━━━━━ Data under study
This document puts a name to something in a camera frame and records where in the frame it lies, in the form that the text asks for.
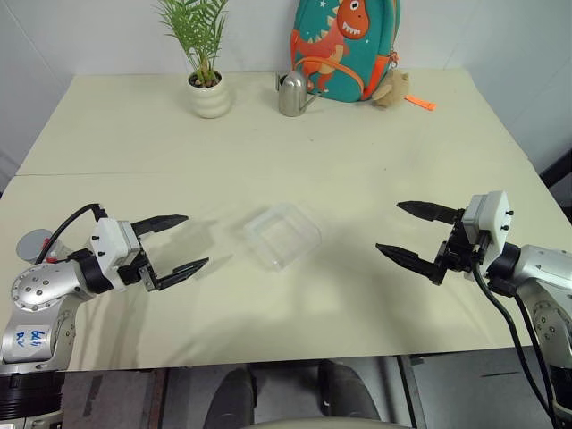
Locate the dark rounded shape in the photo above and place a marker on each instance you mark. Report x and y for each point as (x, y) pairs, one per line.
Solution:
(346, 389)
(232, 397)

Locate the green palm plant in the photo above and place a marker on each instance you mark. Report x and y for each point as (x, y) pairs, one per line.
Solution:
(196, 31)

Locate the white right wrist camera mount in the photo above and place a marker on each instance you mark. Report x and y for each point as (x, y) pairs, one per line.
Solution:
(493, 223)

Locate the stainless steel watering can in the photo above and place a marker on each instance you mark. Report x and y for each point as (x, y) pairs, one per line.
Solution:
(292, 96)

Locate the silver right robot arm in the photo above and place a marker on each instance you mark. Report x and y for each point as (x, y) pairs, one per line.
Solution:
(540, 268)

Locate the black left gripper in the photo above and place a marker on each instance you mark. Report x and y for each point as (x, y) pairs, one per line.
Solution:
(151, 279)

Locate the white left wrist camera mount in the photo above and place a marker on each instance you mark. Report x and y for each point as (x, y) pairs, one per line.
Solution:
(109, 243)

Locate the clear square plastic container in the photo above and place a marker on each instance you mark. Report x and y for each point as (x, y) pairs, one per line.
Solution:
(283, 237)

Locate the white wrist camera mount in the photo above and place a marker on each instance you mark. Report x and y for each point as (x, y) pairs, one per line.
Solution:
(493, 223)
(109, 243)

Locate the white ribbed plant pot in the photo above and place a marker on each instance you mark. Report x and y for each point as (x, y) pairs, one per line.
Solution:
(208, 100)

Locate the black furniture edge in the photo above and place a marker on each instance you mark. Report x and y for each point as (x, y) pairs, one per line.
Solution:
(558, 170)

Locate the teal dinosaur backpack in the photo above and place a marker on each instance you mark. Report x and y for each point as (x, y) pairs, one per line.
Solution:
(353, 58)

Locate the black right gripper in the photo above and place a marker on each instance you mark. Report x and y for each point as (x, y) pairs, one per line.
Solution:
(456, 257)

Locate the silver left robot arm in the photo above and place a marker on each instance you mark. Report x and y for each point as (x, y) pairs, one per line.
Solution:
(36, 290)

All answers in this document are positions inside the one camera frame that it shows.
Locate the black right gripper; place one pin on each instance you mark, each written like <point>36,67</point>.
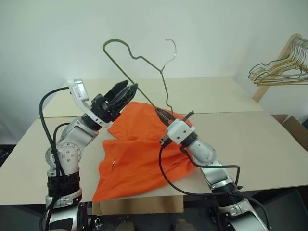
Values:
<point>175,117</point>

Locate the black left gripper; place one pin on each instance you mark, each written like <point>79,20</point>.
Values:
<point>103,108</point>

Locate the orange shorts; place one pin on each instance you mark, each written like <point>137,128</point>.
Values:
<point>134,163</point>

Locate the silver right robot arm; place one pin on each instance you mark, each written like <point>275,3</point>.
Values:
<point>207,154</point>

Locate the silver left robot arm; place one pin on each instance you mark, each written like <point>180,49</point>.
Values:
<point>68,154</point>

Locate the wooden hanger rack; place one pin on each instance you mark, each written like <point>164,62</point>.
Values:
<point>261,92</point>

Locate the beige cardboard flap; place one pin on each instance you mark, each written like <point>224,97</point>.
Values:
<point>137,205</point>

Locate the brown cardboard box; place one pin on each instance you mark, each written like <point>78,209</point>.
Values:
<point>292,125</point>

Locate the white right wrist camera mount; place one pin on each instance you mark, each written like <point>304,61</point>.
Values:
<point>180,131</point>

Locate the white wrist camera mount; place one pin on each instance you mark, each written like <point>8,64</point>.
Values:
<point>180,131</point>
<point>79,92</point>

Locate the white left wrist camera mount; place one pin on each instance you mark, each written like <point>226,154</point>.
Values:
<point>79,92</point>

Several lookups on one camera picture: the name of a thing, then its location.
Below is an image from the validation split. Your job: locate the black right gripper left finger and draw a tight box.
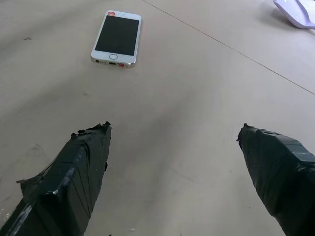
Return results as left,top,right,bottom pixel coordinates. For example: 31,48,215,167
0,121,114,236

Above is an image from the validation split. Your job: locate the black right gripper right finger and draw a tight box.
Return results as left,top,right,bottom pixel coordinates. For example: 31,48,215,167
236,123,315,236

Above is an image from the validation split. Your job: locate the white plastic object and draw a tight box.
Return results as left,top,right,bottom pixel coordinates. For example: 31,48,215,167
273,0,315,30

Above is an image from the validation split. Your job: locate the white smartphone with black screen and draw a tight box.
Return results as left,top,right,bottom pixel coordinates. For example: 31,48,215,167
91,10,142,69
━━━━━━━━━━
━━━━━ Data under study
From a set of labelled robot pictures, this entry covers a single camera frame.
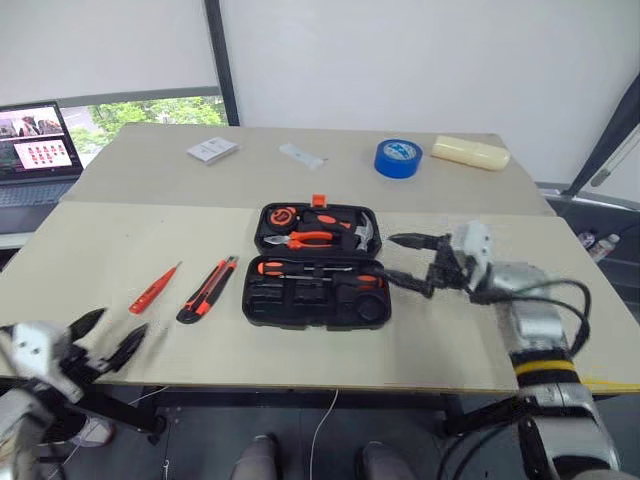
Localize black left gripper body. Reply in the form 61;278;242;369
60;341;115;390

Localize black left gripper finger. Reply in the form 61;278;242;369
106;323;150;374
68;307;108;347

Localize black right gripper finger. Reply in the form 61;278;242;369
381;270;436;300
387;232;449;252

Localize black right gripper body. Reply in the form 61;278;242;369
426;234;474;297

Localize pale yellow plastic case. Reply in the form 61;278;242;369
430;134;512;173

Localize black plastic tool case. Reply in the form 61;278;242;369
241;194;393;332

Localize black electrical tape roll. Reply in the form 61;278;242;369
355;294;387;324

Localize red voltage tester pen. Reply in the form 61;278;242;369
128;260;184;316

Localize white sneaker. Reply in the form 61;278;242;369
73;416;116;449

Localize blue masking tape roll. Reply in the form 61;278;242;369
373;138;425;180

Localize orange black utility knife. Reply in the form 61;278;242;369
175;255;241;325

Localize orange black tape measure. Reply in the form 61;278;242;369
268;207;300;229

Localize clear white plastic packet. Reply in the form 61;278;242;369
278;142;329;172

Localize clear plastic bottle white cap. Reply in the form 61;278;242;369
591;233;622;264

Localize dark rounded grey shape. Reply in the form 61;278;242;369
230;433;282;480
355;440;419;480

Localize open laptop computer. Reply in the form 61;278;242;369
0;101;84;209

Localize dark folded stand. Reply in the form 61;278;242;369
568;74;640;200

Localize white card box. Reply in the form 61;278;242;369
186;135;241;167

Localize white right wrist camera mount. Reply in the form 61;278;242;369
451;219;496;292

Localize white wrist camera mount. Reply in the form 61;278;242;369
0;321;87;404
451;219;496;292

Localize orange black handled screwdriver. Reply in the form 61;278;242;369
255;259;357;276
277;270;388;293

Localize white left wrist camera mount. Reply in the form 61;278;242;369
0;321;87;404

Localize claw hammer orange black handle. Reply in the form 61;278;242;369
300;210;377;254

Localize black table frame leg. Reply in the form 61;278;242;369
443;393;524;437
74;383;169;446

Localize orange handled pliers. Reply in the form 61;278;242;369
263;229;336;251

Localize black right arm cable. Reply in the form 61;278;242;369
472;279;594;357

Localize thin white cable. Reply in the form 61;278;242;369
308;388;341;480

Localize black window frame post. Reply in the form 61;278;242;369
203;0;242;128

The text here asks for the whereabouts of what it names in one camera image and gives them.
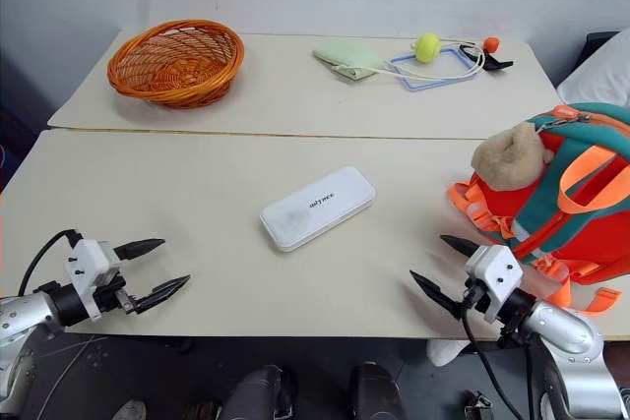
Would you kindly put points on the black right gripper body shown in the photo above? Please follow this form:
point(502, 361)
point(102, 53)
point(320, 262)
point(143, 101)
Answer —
━━━━━━━━━━
━━━━━ Data under study
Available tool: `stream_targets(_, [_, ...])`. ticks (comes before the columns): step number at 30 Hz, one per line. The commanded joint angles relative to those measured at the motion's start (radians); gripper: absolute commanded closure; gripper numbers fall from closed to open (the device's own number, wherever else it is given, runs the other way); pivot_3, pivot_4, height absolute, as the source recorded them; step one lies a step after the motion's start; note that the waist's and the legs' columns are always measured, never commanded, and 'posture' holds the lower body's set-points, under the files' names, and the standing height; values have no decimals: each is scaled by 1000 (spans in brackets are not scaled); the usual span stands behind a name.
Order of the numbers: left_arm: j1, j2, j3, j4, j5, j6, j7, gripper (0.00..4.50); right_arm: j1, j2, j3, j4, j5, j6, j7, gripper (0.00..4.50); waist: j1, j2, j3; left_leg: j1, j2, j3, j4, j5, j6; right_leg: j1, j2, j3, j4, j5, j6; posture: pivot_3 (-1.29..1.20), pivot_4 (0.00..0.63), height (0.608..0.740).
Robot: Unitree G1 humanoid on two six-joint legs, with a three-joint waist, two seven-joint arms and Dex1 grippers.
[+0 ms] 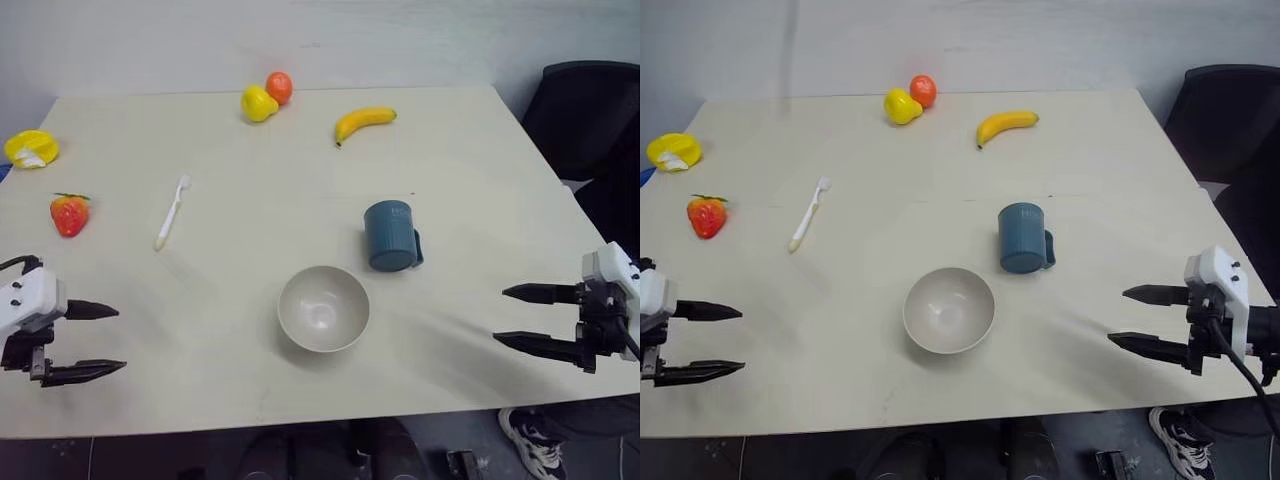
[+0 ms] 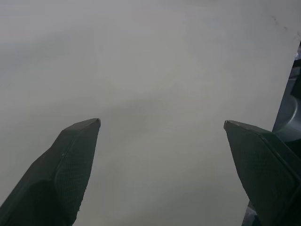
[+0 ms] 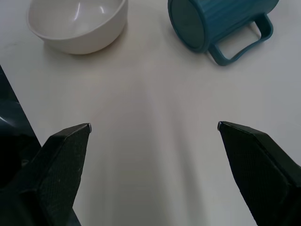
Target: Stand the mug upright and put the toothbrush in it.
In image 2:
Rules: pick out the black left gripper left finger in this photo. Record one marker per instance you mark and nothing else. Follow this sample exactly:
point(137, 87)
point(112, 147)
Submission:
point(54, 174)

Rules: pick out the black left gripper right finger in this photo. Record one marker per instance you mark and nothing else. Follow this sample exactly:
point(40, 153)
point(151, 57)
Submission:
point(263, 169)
━━━━━━━━━━
> **What to do**
The lines to return are those in the records above that hold the word "with".

> **The completed task**
Above is an image from the validation split. Your job: locate the white smartphone with black screen and draw a tight box.
Robot: Unitree G1 humanoid on two six-joint legs, with a three-joint waist, two seven-joint arms and Dex1 grippers.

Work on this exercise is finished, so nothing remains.